### Exercise description
Each record should be given again exactly as it appears, with no image included.

### Input data
_ _ _

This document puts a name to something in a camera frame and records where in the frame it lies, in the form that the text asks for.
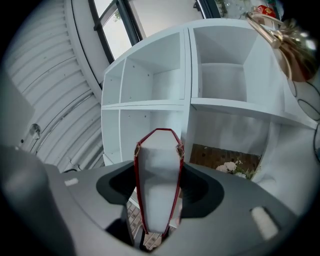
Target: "window frame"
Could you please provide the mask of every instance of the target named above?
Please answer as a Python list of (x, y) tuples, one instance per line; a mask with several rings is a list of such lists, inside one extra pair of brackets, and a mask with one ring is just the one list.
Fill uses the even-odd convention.
[[(99, 39), (102, 44), (102, 48), (106, 55), (106, 58), (111, 64), (115, 61), (110, 46), (108, 44), (106, 35), (104, 33), (103, 27), (110, 19), (110, 17), (115, 13), (116, 10), (119, 11), (124, 28), (128, 35), (131, 46), (134, 46), (138, 42), (142, 41), (144, 38), (138, 27), (138, 23), (135, 19), (134, 13), (131, 9), (130, 0), (113, 0), (107, 8), (104, 10), (102, 15), (99, 17), (96, 4), (94, 0), (88, 0), (90, 11), (92, 14), (94, 27), (93, 29), (97, 32)], [(220, 18), (219, 10), (215, 0), (194, 0), (198, 3), (201, 9), (201, 15), (204, 19)]]

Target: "window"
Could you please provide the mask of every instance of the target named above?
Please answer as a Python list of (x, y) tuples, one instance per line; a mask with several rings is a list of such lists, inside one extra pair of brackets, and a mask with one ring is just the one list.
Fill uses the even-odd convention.
[(101, 17), (111, 2), (112, 0), (94, 0), (96, 12), (98, 13), (99, 17)]
[(195, 0), (129, 1), (143, 38), (173, 26), (203, 19), (195, 3)]
[(161, 30), (203, 18), (220, 18), (215, 0), (88, 1), (94, 30), (110, 64)]
[(118, 10), (104, 24), (103, 32), (114, 59), (117, 59), (131, 47), (125, 25)]

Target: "white wall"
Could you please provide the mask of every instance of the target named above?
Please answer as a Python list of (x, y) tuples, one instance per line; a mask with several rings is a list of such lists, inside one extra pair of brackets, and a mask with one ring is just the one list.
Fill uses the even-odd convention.
[(202, 15), (193, 8), (195, 0), (132, 0), (131, 8), (142, 36), (150, 35), (161, 30), (181, 25), (186, 22), (201, 20)]
[[(99, 152), (95, 148), (102, 140), (101, 105), (89, 86), (86, 74), (91, 70), (80, 64), (84, 59), (80, 61), (72, 43), (76, 38), (71, 34), (77, 32), (70, 26), (74, 22), (72, 12), (67, 11), (70, 1), (43, 1), (14, 36), (3, 60), (12, 84), (34, 108), (29, 122), (16, 124), (23, 126), (19, 140), (24, 142), (19, 146), (61, 172), (80, 150), (83, 154), (74, 164), (88, 163), (87, 167), (103, 153), (102, 147)], [(13, 117), (20, 114), (16, 108), (10, 111)], [(42, 130), (37, 141), (29, 135), (33, 123)], [(85, 144), (97, 130), (99, 141)]]

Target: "white shelf unit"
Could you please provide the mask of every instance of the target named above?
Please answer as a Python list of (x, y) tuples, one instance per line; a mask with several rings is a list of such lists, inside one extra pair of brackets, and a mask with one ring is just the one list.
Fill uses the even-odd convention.
[(109, 69), (103, 80), (102, 105), (112, 105), (120, 102), (120, 89), (125, 60)]
[(184, 99), (184, 45), (181, 31), (130, 54), (125, 60), (120, 103)]
[(155, 128), (177, 133), (185, 162), (193, 144), (262, 155), (252, 180), (274, 179), (269, 192), (297, 214), (308, 193), (295, 186), (310, 184), (311, 192), (320, 175), (311, 143), (317, 124), (291, 95), (273, 50), (244, 20), (194, 21), (133, 46), (106, 70), (101, 124), (107, 164), (132, 160), (136, 143)]

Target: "white fabric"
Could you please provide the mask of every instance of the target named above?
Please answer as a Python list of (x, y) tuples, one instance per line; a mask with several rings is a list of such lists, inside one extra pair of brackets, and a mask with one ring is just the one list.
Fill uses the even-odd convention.
[(170, 221), (180, 170), (177, 145), (170, 130), (156, 130), (138, 153), (140, 193), (149, 232), (164, 233)]

_ _ _

### Output below
This document puts a name to something in a camera frame and records where in the frame it lies, in the form that the text asks for.
Target: "window frame"
Could you please provide the mask of every instance of the target named above?
Please answer as a Python list of (x, y) tuples, one instance per line; a mask with several rings is a list of such lists, inside one extra pair of brackets, and a mask with one ring is just the one list.
Fill uses the even-odd convention.
[[(99, 39), (102, 44), (102, 48), (106, 55), (106, 58), (111, 64), (115, 61), (110, 46), (108, 44), (106, 35), (104, 33), (103, 27), (110, 19), (110, 17), (115, 13), (116, 10), (119, 11), (124, 28), (128, 35), (131, 46), (134, 46), (138, 42), (142, 41), (144, 38), (138, 27), (138, 23), (135, 19), (134, 13), (131, 9), (130, 0), (113, 0), (107, 8), (104, 10), (102, 15), (99, 17), (96, 4), (94, 0), (88, 0), (90, 11), (92, 14), (94, 27), (93, 29), (97, 32)], [(220, 18), (219, 10), (215, 0), (194, 0), (198, 3), (201, 9), (201, 15), (204, 19)]]

Target: "window"
Could you please provide the mask of every instance of the target named above?
Please answer as a Python list of (x, y) tuples, one instance per line; a mask with several rings is a list of such lists, inside one extra pair of brackets, and a mask with one ring is just the one list.
Fill uses the even-odd convention.
[(101, 17), (111, 2), (112, 0), (94, 0), (96, 12), (98, 13), (99, 17)]
[(195, 0), (129, 1), (143, 38), (173, 26), (203, 19), (195, 3)]
[(161, 30), (203, 18), (220, 18), (215, 0), (88, 1), (94, 30), (110, 64)]
[(118, 10), (104, 24), (103, 32), (114, 59), (117, 59), (131, 47), (125, 25)]

Target: "white wall"
Could you please provide the mask of every instance of the target named above?
Please answer as a Python list of (x, y) tuples, one instance per line; a mask with several rings is a list of such lists, inside one extra pair of brackets, and a mask with one ring is just the one list.
Fill uses the even-odd convention.
[(202, 15), (193, 8), (195, 0), (132, 0), (131, 8), (142, 36), (150, 35), (161, 30), (181, 25), (186, 22), (201, 20)]
[[(99, 152), (95, 148), (102, 140), (101, 105), (89, 86), (86, 74), (91, 70), (80, 64), (84, 59), (80, 61), (72, 43), (76, 38), (71, 34), (77, 32), (70, 26), (74, 22), (72, 12), (67, 11), (70, 1), (43, 1), (14, 36), (3, 60), (12, 84), (34, 108), (29, 122), (16, 124), (23, 126), (19, 140), (24, 142), (19, 146), (61, 172), (80, 150), (83, 154), (74, 164), (88, 163), (87, 167), (103, 153), (102, 147)], [(13, 117), (20, 114), (16, 108), (10, 111)], [(42, 130), (37, 141), (29, 135), (33, 123)], [(85, 144), (97, 130), (99, 141)]]

Target: "white shelf unit"
Could you please provide the mask of every instance of the target named above?
Please answer as a Python list of (x, y) tuples, one instance per line; a mask with several rings is a list of such lists, inside one extra pair of brackets, and a mask with one ring is just the one list.
Fill uses the even-odd convention.
[(109, 69), (103, 80), (102, 105), (112, 105), (120, 102), (120, 89), (125, 60)]
[(184, 99), (184, 45), (181, 31), (130, 54), (125, 60), (120, 103)]
[(155, 128), (177, 133), (185, 162), (193, 144), (262, 155), (252, 180), (274, 179), (269, 192), (297, 214), (308, 193), (295, 186), (310, 184), (311, 192), (320, 175), (311, 143), (317, 124), (291, 95), (273, 50), (244, 20), (194, 21), (133, 46), (106, 70), (101, 124), (107, 164), (132, 160), (136, 143)]

Target: "white fabric"
Could you please provide the mask of every instance of the target named above?
Please answer as a Python list of (x, y) tuples, one instance per line; a mask with several rings is a list of such lists, inside one extra pair of brackets, and a mask with one ring is just the one list.
Fill uses the even-odd convention.
[(170, 221), (180, 170), (177, 145), (170, 130), (156, 130), (138, 153), (140, 193), (149, 232), (164, 233)]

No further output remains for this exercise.